### DIRECTIONS FOR THIS TASK
All pictures are to be dropped, and the remaining data set down exactly.

### Records drawn from a dataset
::::::::::
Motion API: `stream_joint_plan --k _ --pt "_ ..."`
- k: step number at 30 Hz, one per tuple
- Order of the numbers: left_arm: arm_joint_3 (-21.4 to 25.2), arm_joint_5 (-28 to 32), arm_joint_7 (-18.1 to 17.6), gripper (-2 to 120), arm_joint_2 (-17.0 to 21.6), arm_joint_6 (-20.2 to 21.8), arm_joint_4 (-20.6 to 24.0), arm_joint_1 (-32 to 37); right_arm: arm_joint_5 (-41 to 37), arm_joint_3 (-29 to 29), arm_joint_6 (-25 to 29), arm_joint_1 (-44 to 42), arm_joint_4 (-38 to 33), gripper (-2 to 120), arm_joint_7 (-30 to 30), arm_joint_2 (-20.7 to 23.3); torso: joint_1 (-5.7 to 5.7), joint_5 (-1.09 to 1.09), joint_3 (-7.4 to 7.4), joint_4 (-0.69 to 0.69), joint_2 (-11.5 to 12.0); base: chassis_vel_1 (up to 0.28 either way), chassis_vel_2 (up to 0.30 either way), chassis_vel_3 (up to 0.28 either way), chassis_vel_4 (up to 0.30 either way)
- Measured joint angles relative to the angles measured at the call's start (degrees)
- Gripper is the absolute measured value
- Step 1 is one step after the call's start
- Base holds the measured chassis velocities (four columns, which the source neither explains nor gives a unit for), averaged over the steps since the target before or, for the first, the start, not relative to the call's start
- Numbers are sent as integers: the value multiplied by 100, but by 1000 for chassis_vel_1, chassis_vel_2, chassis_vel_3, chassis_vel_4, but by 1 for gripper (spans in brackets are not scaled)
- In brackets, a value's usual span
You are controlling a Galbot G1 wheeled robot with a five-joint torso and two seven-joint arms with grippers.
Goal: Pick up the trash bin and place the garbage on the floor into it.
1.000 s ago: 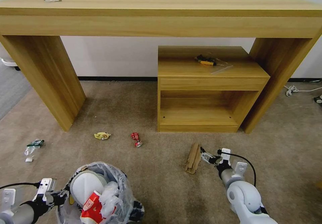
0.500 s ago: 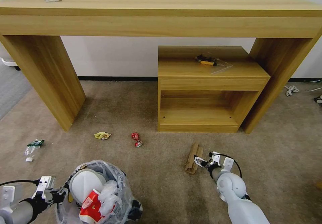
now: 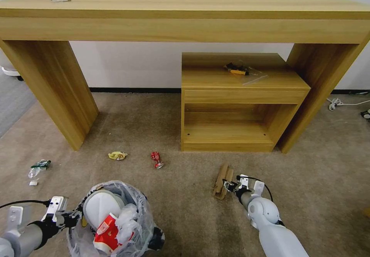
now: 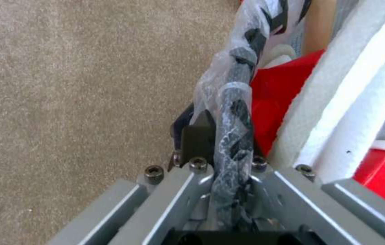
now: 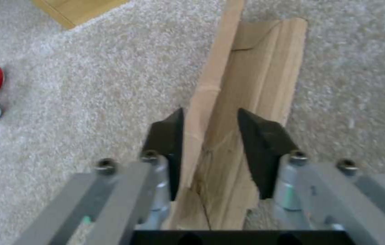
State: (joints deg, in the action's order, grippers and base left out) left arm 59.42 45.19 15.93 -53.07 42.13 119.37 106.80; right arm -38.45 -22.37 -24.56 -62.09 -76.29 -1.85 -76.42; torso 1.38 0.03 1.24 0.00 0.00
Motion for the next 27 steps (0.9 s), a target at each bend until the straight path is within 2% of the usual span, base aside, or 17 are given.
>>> stream_joint_plan --k 8,14,21,27 --pt "-31 13 -1 0 62 0 -17 -45 -16 20 6 120 156 0 5 -48 0 -1 0 0 0 0 0 0 0" --pt "-50 35 0 0 133 0 -31 -101 103 10 99 71 47 0 0 -27 0 -1 0 0 0 0 0 0 0" --pt "-103 57 0 0 206 0 -35 -178 613 -134 292 -227 -513 0 113 49 0 0 -1 1 0 0 0 0 0" --pt "-115 57 2 0 231 0 -30 -180 645 -172 113 -285 -628 0 -75 62 0 -1 -1 0 0 0 0 0 0"
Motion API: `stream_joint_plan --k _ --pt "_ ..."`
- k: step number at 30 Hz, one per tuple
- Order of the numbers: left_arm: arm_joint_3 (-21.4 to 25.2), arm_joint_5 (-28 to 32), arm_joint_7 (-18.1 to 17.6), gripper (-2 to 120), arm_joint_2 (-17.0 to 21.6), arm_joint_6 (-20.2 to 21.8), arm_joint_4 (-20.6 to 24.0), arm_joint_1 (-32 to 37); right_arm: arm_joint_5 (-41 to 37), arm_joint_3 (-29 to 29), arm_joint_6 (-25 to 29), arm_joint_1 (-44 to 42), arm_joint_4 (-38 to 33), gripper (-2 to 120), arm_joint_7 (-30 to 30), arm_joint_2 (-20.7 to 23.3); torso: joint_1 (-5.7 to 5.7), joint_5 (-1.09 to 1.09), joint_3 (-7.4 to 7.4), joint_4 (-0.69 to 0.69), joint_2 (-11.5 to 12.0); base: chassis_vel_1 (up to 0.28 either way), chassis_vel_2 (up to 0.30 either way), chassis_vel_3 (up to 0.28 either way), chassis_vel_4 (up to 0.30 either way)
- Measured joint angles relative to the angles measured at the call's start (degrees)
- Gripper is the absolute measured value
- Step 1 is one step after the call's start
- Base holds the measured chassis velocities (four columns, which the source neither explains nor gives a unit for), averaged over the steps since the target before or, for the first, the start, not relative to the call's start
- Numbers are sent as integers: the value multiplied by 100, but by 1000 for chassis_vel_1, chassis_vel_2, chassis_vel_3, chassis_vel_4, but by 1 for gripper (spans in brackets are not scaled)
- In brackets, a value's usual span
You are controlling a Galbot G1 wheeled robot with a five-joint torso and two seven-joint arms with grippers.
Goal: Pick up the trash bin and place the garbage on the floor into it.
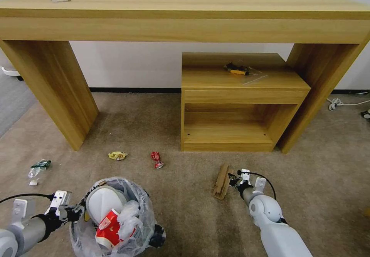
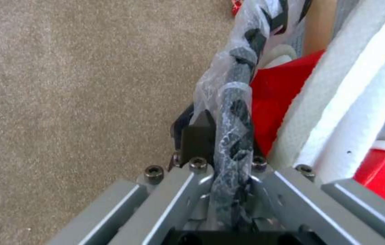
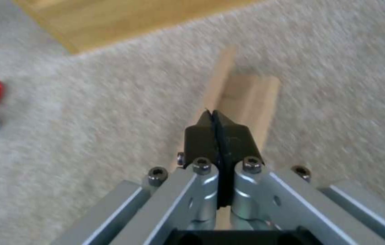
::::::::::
### EXERCISE ANSWER
Motion API: `stream_joint_plan --k _ --pt "_ ..."`
- k: step number at 30 Hz, one per tuple
- Order of the numbers: left_arm: arm_joint_3 (-21.4 to 25.2), arm_joint_5 (-28 to 32), arm_joint_7 (-18.1 to 17.6), gripper (-2 to 120), arm_joint_2 (-17.0 to 21.6), arm_joint_6 (-20.2 to 21.8), arm_joint_4 (-20.6 to 24.0), arm_joint_1 (-32 to 37); right_arm: arm_joint_5 (-41 to 37), arm_joint_3 (-29 to 29), arm_joint_6 (-25 to 29), arm_joint_1 (-44 to 42), arm_joint_4 (-38 to 33), gripper (-2 to 120), arm_joint_7 (-30 to 30), arm_joint_2 (-20.7 to 23.3); torso: joint_1 (-5.7 to 5.7), joint_5 (-1.09 to 1.09), joint_3 (-7.4 to 7.4), joint_4 (-0.69 to 0.69), joint_2 (-11.5 to 12.0); base: chassis_vel_1 (up to 0.28 either way), chassis_vel_2 (up to 0.30 either way), chassis_vel_3 (up to 0.28 either way), chassis_vel_4 (up to 0.30 either way)
- Measured joint angles relative to the angles measured at the call's start (degrees)
- Gripper is the absolute measured value
- Step 1 is one step after the call's start
- Base holds the measured chassis velocities (four columns, which the source neither explains nor gives a unit for), averaged over the steps since the target before or, for the first, the start, not relative to the call's start
- Numbers are sent as integers: the value multiplied by 100, but by 1000 for chassis_vel_1, chassis_vel_2, chassis_vel_3, chassis_vel_4, but by 1 for gripper (spans in brackets are not scaled)
- In brackets, a value's usual span
You are controlling a Galbot G1 wheeled robot with a five-joint torso and two seven-joint arms with grippers.
Goal: Pick up the trash bin and place the garbage on the floor into it.
1.000 s ago: 
0.500 s ago: 
now: 
now: 
now: 
State: (joints deg, in the action's order, grippers and base left out) left arm 59.42 45.19 15.93 -53.07 42.13 119.37 106.80; right arm -38.45 -22.37 -24.56 -62.09 -76.29 -1.85 -76.42; torso 1.38 0.03 1.24 0.00 0.00
Motion for the next 27 steps (0.9 s), a target at each bend until the straight path is within 2% of the usual span, base aside, or 17 are given.
>>> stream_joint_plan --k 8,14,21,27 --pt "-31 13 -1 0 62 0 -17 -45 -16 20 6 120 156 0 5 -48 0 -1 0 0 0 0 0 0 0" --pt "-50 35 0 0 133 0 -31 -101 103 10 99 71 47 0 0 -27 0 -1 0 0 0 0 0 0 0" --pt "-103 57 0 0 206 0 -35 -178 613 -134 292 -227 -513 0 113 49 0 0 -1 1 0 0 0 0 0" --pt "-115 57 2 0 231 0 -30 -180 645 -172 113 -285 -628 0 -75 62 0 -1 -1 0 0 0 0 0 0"
Motion API: `stream_joint_plan --k _ --pt "_ ..."`
- k: step number at 30 Hz, one per tuple
- Order of the numbers: left_arm: arm_joint_3 (-21.4 to 25.2), arm_joint_5 (-28 to 32), arm_joint_7 (-18.1 to 17.6), gripper (-2 to 120), arm_joint_2 (-17.0 to 21.6), arm_joint_6 (-20.2 to 21.8), arm_joint_4 (-20.6 to 24.0), arm_joint_1 (-32 to 37); right_arm: arm_joint_5 (-41 to 37), arm_joint_3 (-29 to 29), arm_joint_6 (-25 to 29), arm_joint_1 (-44 to 42), arm_joint_4 (-38 to 33), gripper (-2 to 120), arm_joint_7 (-30 to 30), arm_joint_2 (-20.7 to 23.3); torso: joint_1 (-5.7 to 5.7), joint_5 (-1.09 to 1.09), joint_3 (-7.4 to 7.4), joint_4 (-0.69 to 0.69), joint_2 (-11.5 to 12.0); base: chassis_vel_1 (up to 0.28 either way), chassis_vel_2 (up to 0.30 either way), chassis_vel_3 (up to 0.28 either way), chassis_vel_4 (up to 0.30 either way)
- Measured joint angles relative to the angles measured at the call's start (degrees)
- Gripper is the absolute measured value
- Step 1 is one step after the call's start
- Base holds the measured chassis velocities (four columns, which the source neither explains nor gives a unit for), averaged over the steps since the target before or, for the first, the start, not relative to the call's start
- Numbers are sent as integers: the value multiplied by 100, but by 1000 for chassis_vel_1, chassis_vel_2, chassis_vel_3, chassis_vel_4, but by 1 for gripper (spans in brackets are not scaled)
- In brackets, a value's usual span
You are controlling a Galbot G1 wheeled robot with a five-joint torso and two seven-joint arms with grippers.
Goal: Pick up the trash bin and place the garbage on the floor into it.

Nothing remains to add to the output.